And some other podcast episodes you should listen too:

  • Politically Re-Active with W. Kamau Bell and Hari Kondabolu – this podcast remains a go to source for insights on our political climate, and the three most recent episodes deal with removing Confederate monuments, Charlottesville and the aftermath.
  • The GistThe Politics of Police Unions – I’m extremely supportive of labor organizations but equally troubled by how police unions have become vehicles for racism, right wing politics, and protecting the most violent and corrupt in their ranks.  The interview with former Boston cop Tom Nolan gives some background.
  • Hub History Canoes and Canoodling on the Charles – this Boston history podcast introduced to me the history of the late nineteenth century recreational canoe craze and how kids used it to perform scandalous behavior.

 

Podcasts of the Week Ending July 14


Late, but still worth listening to.  There’s a lot of terrific material this week, although to be fair several of my recommendations are repackaging previously released content, so think of this as a greatest hits package of greatest hits!

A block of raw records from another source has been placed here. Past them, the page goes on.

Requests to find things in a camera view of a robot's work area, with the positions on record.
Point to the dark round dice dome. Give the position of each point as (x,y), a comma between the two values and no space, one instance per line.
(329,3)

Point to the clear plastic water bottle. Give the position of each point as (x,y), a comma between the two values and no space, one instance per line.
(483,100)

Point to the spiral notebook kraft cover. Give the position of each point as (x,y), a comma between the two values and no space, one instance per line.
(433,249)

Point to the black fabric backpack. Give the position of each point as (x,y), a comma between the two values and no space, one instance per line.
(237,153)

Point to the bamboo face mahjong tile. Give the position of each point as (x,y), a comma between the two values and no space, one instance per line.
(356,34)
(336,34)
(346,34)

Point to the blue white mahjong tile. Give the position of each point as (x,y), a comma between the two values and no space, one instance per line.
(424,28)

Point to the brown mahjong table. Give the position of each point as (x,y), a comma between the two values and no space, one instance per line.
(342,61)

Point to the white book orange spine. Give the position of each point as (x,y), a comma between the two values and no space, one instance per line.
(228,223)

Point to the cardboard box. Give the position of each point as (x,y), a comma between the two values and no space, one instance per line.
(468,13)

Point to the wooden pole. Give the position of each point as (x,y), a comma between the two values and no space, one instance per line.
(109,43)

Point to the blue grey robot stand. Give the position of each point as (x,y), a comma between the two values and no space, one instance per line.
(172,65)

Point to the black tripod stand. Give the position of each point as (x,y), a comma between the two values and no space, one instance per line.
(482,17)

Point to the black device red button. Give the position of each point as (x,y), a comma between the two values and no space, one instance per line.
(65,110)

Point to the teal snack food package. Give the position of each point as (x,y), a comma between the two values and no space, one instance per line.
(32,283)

Best of the Left – The inequities of the selfish and the tyranny of evil men

Several stories debunk the myths of poverty and ask why economists don’t ask the right questions about poverty.

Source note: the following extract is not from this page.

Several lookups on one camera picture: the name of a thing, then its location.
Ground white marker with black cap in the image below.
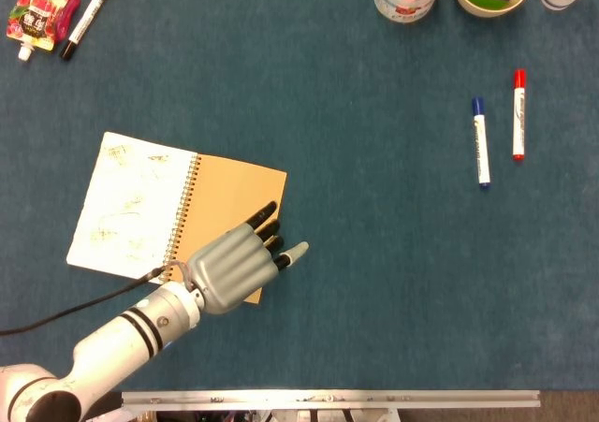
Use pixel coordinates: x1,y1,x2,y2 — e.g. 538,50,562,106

Have You Heard – ‘I Quit’ – Teachers Are Leaving and They Want to Tell You Why

The stress and inequity of teaching in defunded and underesourced public schools is causing teachers to quit teaching, but some of them are prominently telling the world why they’re leaving in hopes of bringing positive change for future teachers, students, and schools.

StoryCorpsBetween June and September

Stories of Coney Island from people who kept the fun in the sun destination alive during its lowest points in the early 1990s.

Politically Re-Active – Street Heat w/ Congresswoman Barbara Lee & Linda Sarsour

Interviews with two amazing progressive leaders, both women of color, and their work fighting for social, racial, and economic justice.  I seriously had no idea that Linda Sarsour was so very Brooklyn.

BackStorySkin Deep: Whiteness in America

Slavery and segregation not only meant discriminating against black people, but also defining what it means to be white.  Three stories detail how the idea of whiteness played out in different periods of American history.

Re:SoundThe Smash the Binary Show

Three stories of the experiences of transgender persons, as well as an exploration of the “feminine” qualities of straight cis men.  I was particularly touched by the story of “The Accidental Gay Parents.”

 

 

 

Podcasts of the Week Ending July 7


Podcast of the Week returns!  Here are five podcasts from the past week that I think are worth listening to.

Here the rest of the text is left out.